Nicotinamide mononucleotide (NMN) is an essential molecule in a large number of cellular processes. It plays a vital role in maintaining the health of cells and tissues, and in maintaining cellular energy.

This molecule is synthesized from nicotinic acid through a de novo pathway. The NMN pathway is involved in the regulation of methionine metabolism. NMN inhibits the aging-related increase of acetylation in proteins that regulate fatty acid b oxidation.

Using NNMT-KO mice, we investigated the pathological significance of NMN in CKD. Several renal markers were measured. Although NMN did not show an effect on these renal markers, it decreased acetylation in proteins that are involved in transport and translation processes.

NMN suppressed the aging-related increase of acetylation on NNT and cytochrome 3a25. Nitrogenous species were reduced in the NMN cotreated cells, and L-Isoleucine, 4,8-dimethylnonanoyl carnitine and pyruvic acid were reduced. These results suggest that NMN prevents the aggregation of the Bruchpilot protein.

Increasing the availability of NAD+ is important for healthy aging and for promoting proper cellular metabolism. A diet that contains plenty of NAD+ can also promote weight control and cardiovascular health.

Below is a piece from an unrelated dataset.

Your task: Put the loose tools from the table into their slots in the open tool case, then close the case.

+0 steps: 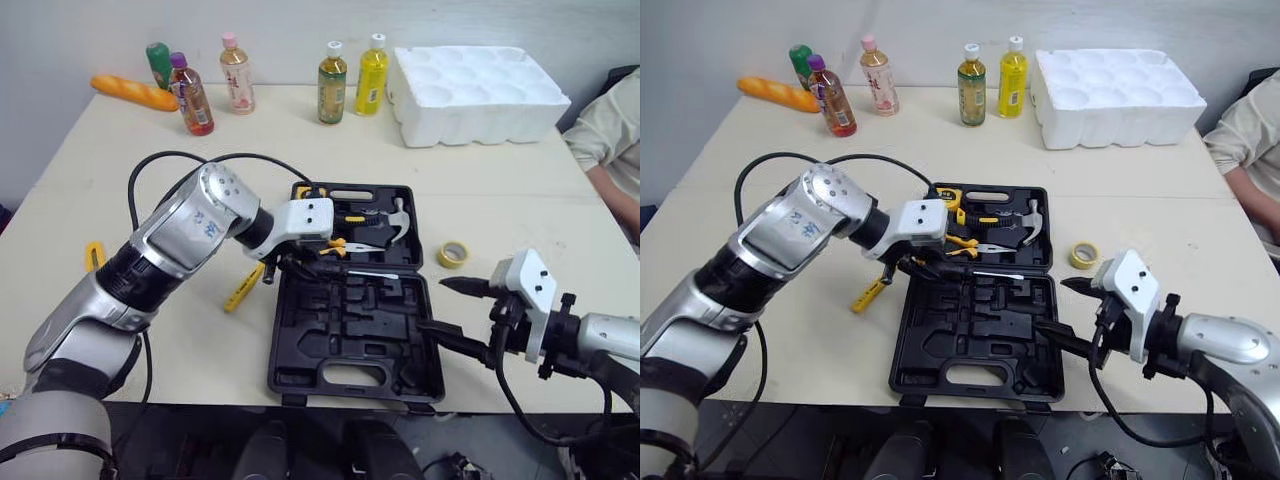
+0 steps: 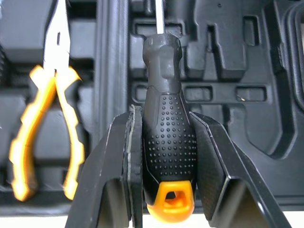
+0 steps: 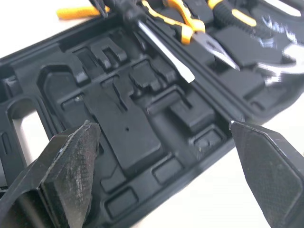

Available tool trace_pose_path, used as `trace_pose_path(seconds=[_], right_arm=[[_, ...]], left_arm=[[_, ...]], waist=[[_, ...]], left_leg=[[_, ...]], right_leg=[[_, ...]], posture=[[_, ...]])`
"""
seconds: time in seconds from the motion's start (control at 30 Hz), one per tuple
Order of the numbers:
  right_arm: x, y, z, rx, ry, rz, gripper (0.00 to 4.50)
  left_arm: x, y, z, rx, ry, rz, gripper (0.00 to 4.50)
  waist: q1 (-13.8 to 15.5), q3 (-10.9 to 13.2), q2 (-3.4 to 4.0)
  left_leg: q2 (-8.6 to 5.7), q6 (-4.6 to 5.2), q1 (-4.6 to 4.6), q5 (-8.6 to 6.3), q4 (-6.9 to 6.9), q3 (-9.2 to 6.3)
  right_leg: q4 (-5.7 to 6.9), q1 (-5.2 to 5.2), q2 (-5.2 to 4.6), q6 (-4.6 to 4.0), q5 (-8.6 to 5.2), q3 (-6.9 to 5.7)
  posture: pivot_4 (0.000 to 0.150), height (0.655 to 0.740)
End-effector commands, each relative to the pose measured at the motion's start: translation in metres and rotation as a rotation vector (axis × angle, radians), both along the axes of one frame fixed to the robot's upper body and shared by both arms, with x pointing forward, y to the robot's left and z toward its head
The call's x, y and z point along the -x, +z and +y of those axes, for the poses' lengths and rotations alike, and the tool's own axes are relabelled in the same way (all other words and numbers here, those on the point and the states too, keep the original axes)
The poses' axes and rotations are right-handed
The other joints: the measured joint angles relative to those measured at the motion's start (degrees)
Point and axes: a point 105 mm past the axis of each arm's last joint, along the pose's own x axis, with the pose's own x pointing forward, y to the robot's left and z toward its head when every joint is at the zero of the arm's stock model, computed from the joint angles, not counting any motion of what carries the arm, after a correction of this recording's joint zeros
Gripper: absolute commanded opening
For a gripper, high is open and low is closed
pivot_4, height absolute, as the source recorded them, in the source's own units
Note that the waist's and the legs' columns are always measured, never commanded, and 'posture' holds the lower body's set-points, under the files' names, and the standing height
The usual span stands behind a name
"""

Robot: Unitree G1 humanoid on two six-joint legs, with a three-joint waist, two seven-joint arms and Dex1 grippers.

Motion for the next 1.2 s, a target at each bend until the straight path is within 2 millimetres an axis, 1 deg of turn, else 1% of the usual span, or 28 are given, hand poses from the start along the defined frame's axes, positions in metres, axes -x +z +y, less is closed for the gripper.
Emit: trace_pose_path(seconds=[0.03,0.1,0.2,0.3,0.4,0.5,0.63,0.73,0.9,1.2], right_arm=[[0.005,0.006,0.0,0.031,-0.006,-0.058,4.5],[0.006,0.003,-0.003,0.055,-0.015,-0.058,4.5],[0.006,0.002,-0.005,0.06,-0.02,-0.061,4.5],[-0.001,-0.001,-0.012,0.097,-0.057,-0.08,4.5],[-0.002,-0.004,-0.011,0.089,-0.054,-0.076,4.5],[-0.003,-0.004,-0.01,0.088,-0.05,-0.08,4.5],[-0.005,-0.003,-0.011,0.087,-0.059,-0.091,4.5],[-0.006,-0.003,-0.012,0.088,-0.061,-0.094,4.5],[-0.006,-0.003,-0.01,0.085,-0.054,-0.104,4.5],[-0.003,-0.003,-0.008,0.079,-0.045,-0.101,4.5]], left_arm=[[-0.002,-0.001,0.004,-0.053,-0.015,0.009,1.02],[-0.006,-0.002,0.002,-0.064,-0.018,-0.006,1.02],[-0.007,-0.003,0.0,-0.065,-0.019,0.006,1.02],[-0.01,-0.002,-0.004,-0.065,0.009,0.034,1.02],[-0.014,-0.003,-0.005,-0.075,0.027,0.037,1.02],[-0.017,-0.001,-0.007,-0.048,0.024,0.012,1.02],[-0.015,-0.006,-0.005,-0.055,0.014,0.011,1.02],[-0.01,-0.01,-0.008,-0.058,0.005,0.022,1.02],[-0.013,-0.014,-0.011,-0.063,0.017,-0.001,1.02],[-0.008,-0.018,-0.017,-0.066,0.022,0.019,1.02]], waist=[[0.14,0.0,-0.01],[0.24,0.0,0.0],[0.28,0.01,-0.01],[0.3,0.01,-0.02],[0.19,0.01,-0.01],[0.17,0.01,-0.01],[0.17,0.0,-0.01],[0.24,0.0,-0.01],[0.29,0.0,-0.01],[0.28,0.0,-0.02]], left_leg=[[0.0,-0.01,0.0,0.0,0.0,-0.01],[0.0,-0.02,-0.01,0.02,0.04,-0.02],[-0.01,-0.01,-0.02,0.01,0.1,-0.02],[-0.02,-0.01,-0.02,0.01,0.1,-0.02],[-0.02,-0.01,-0.02,0.01,0.1,-0.02],[-0.01,-0.01,-0.01,0.01,0.09,-0.01],[-0.01,-0.02,-0.01,0.02,0.1,-0.01],[-0.01,-0.02,-0.01,0.02,0.1,-0.02],[-0.01,-0.03,-0.02,0.02,0.14,-0.01],[-0.02,-0.02,-0.01,0.02,0.19,-0.01]], right_leg=[[0.0,0.0,0.0,0.0,0.0,-0.01],[-0.01,-0.01,0.0,0.0,0.0,-0.01],[-0.04,0.02,-0.03,0.01,0.0,-0.01],[0.01,0.02,-0.03,0.01,0.01,-0.01],[0.02,0.01,-0.02,0.01,0.01,0.0],[0.04,0.0,-0.01,0.01,0.01,0.0],[0.05,-0.01,-0.02,0.01,0.01,0.01],[0.07,-0.01,-0.02,0.01,0.01,0.01],[0.2,0.0,-0.02,0.02,0.01,0.0],[0.32,0.0,-0.02,0.02,0.01,0.01]], posture=[[0.15,0.74],[0.15,0.74],[0.15,0.74],[0.15,0.74],[0.15,0.74],[0.15,0.74],[0.15,0.74],[0.15,0.74],[0.15,0.74],[0.15,0.74]])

NMN was administered to aged mice for four weeks. The resulting metabolites were analysed. They showed a trend similar to that seen in the UUO model. No difference was detected between the KO and WT groups.

NMN and NAM administration is attracting attention as a NAD-boosting therapy for CKD. However, the exact role of NMNAT in CKD remains unclear. There are two possible mechanisms that could explain NMNAT’s effects: a direct effect of NMNAT on fatty acid oxidation and a dual effect of NMNAT on lipid metabolism.